—Et si je t'obéis?

—Si tu m'obéis, Keinec, je te le répète, avant un an écoulé, celle que tu aimes sera ta femme!

—Eh bien! je t'obéirai; conseille ou plutôt ordonne!...

—Soit!... Le jour de la Soule tu t'attacheras à Jahoua, tu lutteras avec lui, et tu l'étoufferas dans tes bras!... T'en sens-tu la force?...

Keinec sourit. Promenant autour de lui un regard investigateur, il aperçut une longue barre de fer que la mer avait rejetée sur le rivage, et qui provenait, comme les débris au milieu desquels elle se trouvait, de quelque récent naufrage. Il se baissa sans mot dire, il ramassa la barre de métal et il retourna vers Carfor.

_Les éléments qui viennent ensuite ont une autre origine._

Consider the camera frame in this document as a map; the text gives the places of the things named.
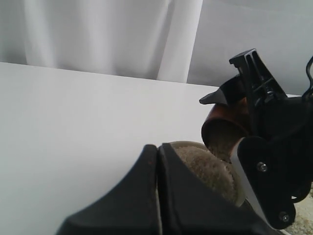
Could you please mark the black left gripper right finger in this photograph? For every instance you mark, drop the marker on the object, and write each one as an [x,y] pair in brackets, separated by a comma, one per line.
[188,207]

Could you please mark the brown wooden cup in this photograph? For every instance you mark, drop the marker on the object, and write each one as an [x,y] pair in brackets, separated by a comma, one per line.
[224,127]

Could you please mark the small white ceramic bowl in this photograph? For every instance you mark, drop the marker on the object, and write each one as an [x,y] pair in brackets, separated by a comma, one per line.
[240,195]

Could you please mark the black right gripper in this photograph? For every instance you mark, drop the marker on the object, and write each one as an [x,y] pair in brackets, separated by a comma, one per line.
[279,123]

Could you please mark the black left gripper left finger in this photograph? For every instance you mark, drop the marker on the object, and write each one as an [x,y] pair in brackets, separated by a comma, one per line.
[130,208]

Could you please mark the white backdrop curtain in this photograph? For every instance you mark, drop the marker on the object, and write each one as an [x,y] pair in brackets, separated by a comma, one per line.
[185,41]

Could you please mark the rice in steel basin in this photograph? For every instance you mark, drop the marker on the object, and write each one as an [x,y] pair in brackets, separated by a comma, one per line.
[303,224]

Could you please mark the rice in white bowl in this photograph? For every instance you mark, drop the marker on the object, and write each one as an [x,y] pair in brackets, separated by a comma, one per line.
[213,172]

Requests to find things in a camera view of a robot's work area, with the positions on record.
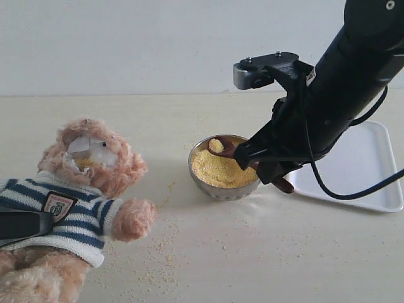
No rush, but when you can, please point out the white plastic tray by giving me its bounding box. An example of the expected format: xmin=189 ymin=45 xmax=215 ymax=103
xmin=287 ymin=121 xmax=403 ymax=213

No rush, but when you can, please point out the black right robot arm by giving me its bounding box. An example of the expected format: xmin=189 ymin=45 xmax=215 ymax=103
xmin=233 ymin=1 xmax=403 ymax=184

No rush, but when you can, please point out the tan teddy bear striped sweater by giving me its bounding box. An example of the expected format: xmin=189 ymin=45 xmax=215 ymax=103
xmin=1 ymin=118 xmax=157 ymax=302

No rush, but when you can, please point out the steel bowl of yellow grain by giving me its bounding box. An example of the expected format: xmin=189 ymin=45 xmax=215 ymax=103
xmin=188 ymin=135 xmax=260 ymax=201

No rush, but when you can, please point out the dark red wooden spoon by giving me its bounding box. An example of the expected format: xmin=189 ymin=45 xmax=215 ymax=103
xmin=207 ymin=136 xmax=294 ymax=194

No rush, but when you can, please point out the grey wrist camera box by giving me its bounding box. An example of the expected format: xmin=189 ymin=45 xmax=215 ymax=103
xmin=233 ymin=51 xmax=313 ymax=92

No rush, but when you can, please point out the black camera cable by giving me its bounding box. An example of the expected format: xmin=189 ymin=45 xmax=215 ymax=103
xmin=293 ymin=74 xmax=404 ymax=201

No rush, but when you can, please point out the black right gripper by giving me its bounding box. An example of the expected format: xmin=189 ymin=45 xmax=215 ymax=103
xmin=235 ymin=96 xmax=328 ymax=184

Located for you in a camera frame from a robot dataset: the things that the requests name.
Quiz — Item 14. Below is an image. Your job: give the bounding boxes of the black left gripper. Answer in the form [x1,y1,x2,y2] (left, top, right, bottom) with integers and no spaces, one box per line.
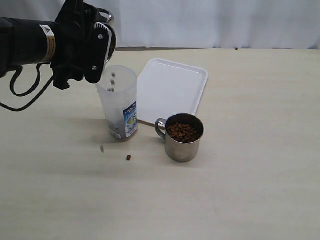
[50,0,106,89]

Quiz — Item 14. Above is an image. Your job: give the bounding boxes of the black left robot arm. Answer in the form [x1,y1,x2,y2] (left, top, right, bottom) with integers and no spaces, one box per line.
[0,0,117,90]

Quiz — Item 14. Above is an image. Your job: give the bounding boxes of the clear plastic container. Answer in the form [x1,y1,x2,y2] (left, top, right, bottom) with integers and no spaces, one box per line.
[95,65,138,141]

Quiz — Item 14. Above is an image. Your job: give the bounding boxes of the white plastic tray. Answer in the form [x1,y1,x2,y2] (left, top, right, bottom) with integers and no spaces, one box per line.
[137,58,209,126]

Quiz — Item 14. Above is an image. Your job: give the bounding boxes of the white backdrop curtain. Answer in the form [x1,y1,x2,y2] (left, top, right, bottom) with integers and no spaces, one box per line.
[0,0,320,50]

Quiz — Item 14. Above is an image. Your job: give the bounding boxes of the right steel mug with kibble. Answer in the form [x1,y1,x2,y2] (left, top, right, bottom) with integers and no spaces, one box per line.
[154,113,205,163]

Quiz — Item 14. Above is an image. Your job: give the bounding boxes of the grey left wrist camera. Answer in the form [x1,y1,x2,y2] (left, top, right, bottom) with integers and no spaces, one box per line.
[94,22,113,63]

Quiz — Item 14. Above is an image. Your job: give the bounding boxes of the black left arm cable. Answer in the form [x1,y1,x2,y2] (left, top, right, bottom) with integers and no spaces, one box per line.
[0,63,55,113]

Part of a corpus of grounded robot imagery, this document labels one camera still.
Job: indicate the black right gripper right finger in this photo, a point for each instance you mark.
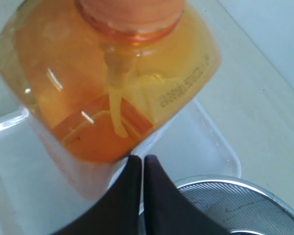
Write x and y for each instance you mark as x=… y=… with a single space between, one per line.
x=167 y=211

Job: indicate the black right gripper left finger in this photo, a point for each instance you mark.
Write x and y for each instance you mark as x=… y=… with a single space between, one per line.
x=117 y=212

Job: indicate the orange pump soap bottle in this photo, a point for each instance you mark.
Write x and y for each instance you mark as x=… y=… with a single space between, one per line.
x=98 y=77

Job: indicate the large steel mesh strainer bowl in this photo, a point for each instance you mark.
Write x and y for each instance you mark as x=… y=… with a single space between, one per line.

Alors il prit le morceau de fer par chaque extrémité, il plaça le milieu sur son genou, et il roidit ses bras dont les muscles saillirent et dont les veines se gonflèrent comme des cordes entrecroisées, puis il appuya lentement. La barre ploya peu à peu, et finit par former un demi-cercle. Keinec appuyait toujours. Bientôt les deux extrémités se touchèrent. Alors il retourna la barre ployée en deux, et, l'écartant en sens inverse, il entreprit de la redresser. Mais le fer craqua, et la barre se rompit en deux morceaux au premier effort. Keinec en jeta les tronçons dans la mer.

—Crois-tu que je puisse étouffer un homme entre mes bras? dit-il.

—Oui, certes!

—Seulement, peut-être Jahoua ne prendra-t-il point part à la Soule; il n'est pas de Fouesnan, lui...

—Il épouse une fille du village; il doit soutenir les gars du village ce jour-là.